Fortunately, the game handles its main characters much better. While you still need to endure bland dialogue to raise your friendship levels, each of the main characters has a series of Character Episodes that provide deeper insight into their pasts and the reasons they came to Mobius. The pacing is odd, as you’ll usually unlock several Character Episodes all at once, but these scenes are some of the most interesting and thought-provoking parts of The Caligula Effect.

The game’s title refers to a psychological phenomenon where being told not to do something makes you more tempted to do it, and both the main story and Character Episodes delve into dark themes. Learning more about the characters—protagonists and antagonists alike—and watching their stories unfold makes The Caligula Effect a satisfying journey.

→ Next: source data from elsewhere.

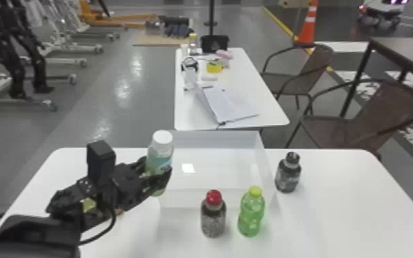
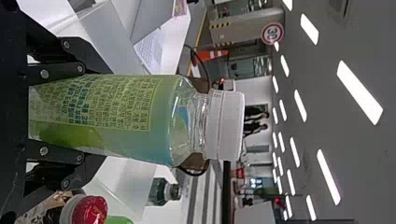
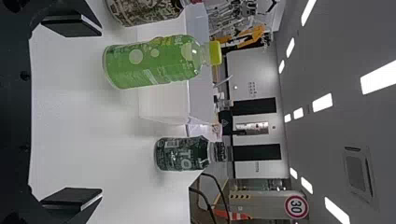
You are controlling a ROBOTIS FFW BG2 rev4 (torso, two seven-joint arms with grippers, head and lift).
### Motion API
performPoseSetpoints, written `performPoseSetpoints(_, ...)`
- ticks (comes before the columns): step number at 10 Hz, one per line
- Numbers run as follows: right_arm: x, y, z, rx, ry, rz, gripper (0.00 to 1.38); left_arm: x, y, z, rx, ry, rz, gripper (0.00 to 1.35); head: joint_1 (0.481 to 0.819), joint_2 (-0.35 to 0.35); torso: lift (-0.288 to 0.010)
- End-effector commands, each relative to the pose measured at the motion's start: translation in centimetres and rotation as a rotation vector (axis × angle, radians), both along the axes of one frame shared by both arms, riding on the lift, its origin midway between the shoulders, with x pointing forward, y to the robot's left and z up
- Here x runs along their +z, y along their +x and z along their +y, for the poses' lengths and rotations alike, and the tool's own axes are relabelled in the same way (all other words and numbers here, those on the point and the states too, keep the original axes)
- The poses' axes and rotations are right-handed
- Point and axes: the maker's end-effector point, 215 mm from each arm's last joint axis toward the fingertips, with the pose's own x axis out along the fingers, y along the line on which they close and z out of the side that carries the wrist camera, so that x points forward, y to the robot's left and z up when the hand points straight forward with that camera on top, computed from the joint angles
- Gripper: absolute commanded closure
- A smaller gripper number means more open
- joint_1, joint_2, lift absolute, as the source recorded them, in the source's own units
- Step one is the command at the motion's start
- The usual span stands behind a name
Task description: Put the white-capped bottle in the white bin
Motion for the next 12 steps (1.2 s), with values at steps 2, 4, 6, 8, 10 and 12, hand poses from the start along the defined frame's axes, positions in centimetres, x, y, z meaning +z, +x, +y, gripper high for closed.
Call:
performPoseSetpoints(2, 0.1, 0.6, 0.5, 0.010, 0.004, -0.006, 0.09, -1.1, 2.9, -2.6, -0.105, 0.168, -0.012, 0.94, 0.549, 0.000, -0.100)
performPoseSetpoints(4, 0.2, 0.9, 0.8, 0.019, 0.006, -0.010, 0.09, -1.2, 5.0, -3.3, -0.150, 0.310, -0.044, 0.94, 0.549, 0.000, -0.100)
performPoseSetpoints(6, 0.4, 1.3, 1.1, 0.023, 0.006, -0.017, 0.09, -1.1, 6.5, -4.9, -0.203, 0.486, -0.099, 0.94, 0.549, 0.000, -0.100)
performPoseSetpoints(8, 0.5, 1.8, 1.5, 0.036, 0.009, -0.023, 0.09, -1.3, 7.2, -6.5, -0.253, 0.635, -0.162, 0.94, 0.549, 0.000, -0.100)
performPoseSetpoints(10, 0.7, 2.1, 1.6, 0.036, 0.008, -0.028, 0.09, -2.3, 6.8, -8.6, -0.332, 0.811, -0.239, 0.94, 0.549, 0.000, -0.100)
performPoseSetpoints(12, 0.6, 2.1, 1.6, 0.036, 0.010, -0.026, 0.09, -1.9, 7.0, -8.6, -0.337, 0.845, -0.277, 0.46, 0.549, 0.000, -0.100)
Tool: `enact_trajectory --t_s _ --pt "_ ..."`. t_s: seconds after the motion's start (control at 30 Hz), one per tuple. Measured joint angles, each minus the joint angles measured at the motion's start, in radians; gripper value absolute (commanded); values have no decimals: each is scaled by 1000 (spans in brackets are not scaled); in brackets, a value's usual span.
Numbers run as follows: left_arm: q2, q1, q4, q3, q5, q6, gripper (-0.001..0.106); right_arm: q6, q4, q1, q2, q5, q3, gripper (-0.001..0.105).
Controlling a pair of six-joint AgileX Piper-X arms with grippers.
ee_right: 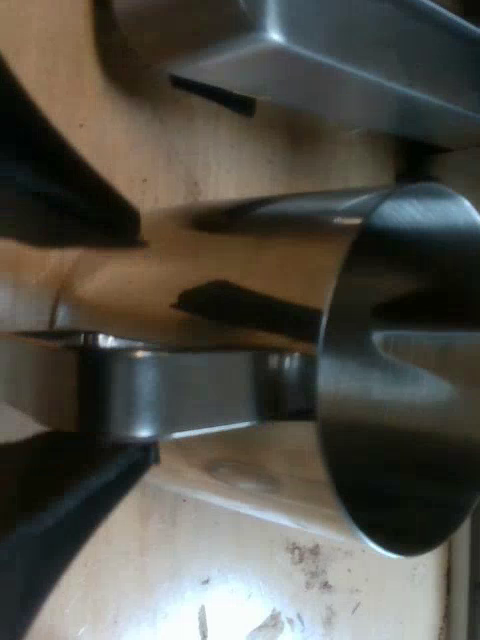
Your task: Remove mug from coffee machine
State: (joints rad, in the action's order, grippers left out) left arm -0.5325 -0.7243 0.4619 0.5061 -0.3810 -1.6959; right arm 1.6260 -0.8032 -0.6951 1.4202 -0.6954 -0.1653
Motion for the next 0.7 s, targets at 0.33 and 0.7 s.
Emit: enact_trajectory --t_s 0.33,0.7 --pt "0 0 0 0 0 0 98 0 128 0 -95 79 0 56" --pt "-26 0 0 0 0 0 98 -55 697 0 -543 231 -19 55"
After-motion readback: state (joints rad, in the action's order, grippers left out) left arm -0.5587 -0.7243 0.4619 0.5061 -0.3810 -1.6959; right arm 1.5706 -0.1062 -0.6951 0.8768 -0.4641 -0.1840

Finally, the music deserves a mention. Since idols and musicians play an important role in the story, you’d hope for a strong soundtrack, and it succeeds. The dungeon themes are exciting and catchy, with a neat transition from the instrumental to vocal version whenever you enter combat.

The Final Word
As long as you aren’t here for the social aspects, The Caligula Effect is a worthwhile experience. Its strong story and main characters hint at what it could have accomplished if it focused on tighter interactions rather than attempting a 500-character social system, but they stand on their own nevertheless.